*DATA FOR REVIEW*
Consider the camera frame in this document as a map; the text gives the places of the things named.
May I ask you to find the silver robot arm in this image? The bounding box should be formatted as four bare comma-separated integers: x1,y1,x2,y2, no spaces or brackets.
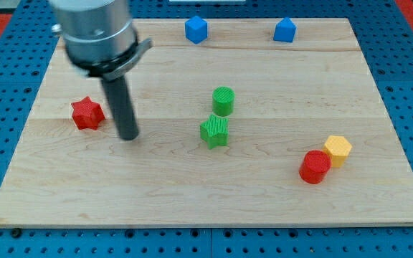
49,0,153,81

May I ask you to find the green star block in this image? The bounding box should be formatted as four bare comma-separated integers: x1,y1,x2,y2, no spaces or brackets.
199,114,229,149

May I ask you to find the red star block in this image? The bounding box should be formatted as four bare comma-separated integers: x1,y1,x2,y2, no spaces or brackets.
71,96,105,130

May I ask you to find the green cylinder block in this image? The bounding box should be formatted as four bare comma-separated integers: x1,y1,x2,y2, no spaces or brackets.
212,86,235,117

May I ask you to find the light wooden board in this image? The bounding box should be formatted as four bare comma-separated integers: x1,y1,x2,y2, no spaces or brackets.
0,18,413,229

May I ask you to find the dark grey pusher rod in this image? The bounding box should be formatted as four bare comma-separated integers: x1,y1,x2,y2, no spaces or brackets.
101,76,139,140

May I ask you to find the blue cube block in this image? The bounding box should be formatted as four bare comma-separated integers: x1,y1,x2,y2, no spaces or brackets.
184,16,209,44

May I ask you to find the red cylinder block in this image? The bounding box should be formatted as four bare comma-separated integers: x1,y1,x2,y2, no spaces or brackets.
299,150,331,184

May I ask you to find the blue pentagon block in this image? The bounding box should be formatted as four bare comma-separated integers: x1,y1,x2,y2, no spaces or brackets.
273,17,297,43

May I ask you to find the yellow hexagon block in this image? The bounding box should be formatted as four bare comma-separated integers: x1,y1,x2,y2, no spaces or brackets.
322,135,352,168

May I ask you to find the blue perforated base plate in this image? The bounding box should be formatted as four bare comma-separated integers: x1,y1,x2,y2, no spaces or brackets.
0,0,413,257

*WHAT IS BEING ASKED*
Would you please give the material above again, unchanged but without pictures?

*RESPONSE AREA*
Consider the camera frame in this document as a map; the text gives the places of the things named.
May I ask you to find the silver robot arm in this image? The bounding box should be formatted as four bare comma-separated integers: x1,y1,x2,y2, no spaces or brackets.
49,0,153,81

May I ask you to find the green star block in this image? The bounding box should be formatted as four bare comma-separated integers: x1,y1,x2,y2, no spaces or brackets.
199,114,229,149

May I ask you to find the red star block in this image? The bounding box should be formatted as four bare comma-separated integers: x1,y1,x2,y2, no spaces or brackets.
71,96,105,130

May I ask you to find the green cylinder block in this image? The bounding box should be formatted as four bare comma-separated integers: x1,y1,x2,y2, no spaces or brackets.
212,86,235,117

May I ask you to find the light wooden board in this image? The bounding box should be formatted as four bare comma-separated integers: x1,y1,x2,y2, no spaces or brackets.
0,18,413,229

May I ask you to find the dark grey pusher rod in this image? The bounding box should be formatted as four bare comma-separated integers: x1,y1,x2,y2, no spaces or brackets.
101,76,139,140

May I ask you to find the blue cube block in this image? The bounding box should be formatted as four bare comma-separated integers: x1,y1,x2,y2, no spaces or brackets.
184,16,209,44

May I ask you to find the red cylinder block in this image? The bounding box should be formatted as four bare comma-separated integers: x1,y1,x2,y2, no spaces or brackets.
299,150,331,184

May I ask you to find the blue pentagon block in this image? The bounding box should be formatted as four bare comma-separated integers: x1,y1,x2,y2, no spaces or brackets.
273,17,297,43

May I ask you to find the yellow hexagon block in this image? The bounding box should be formatted as four bare comma-separated integers: x1,y1,x2,y2, no spaces or brackets.
322,135,352,168

May I ask you to find the blue perforated base plate in this image? The bounding box should be formatted as four bare comma-separated integers: x1,y1,x2,y2, no spaces or brackets.
0,0,413,257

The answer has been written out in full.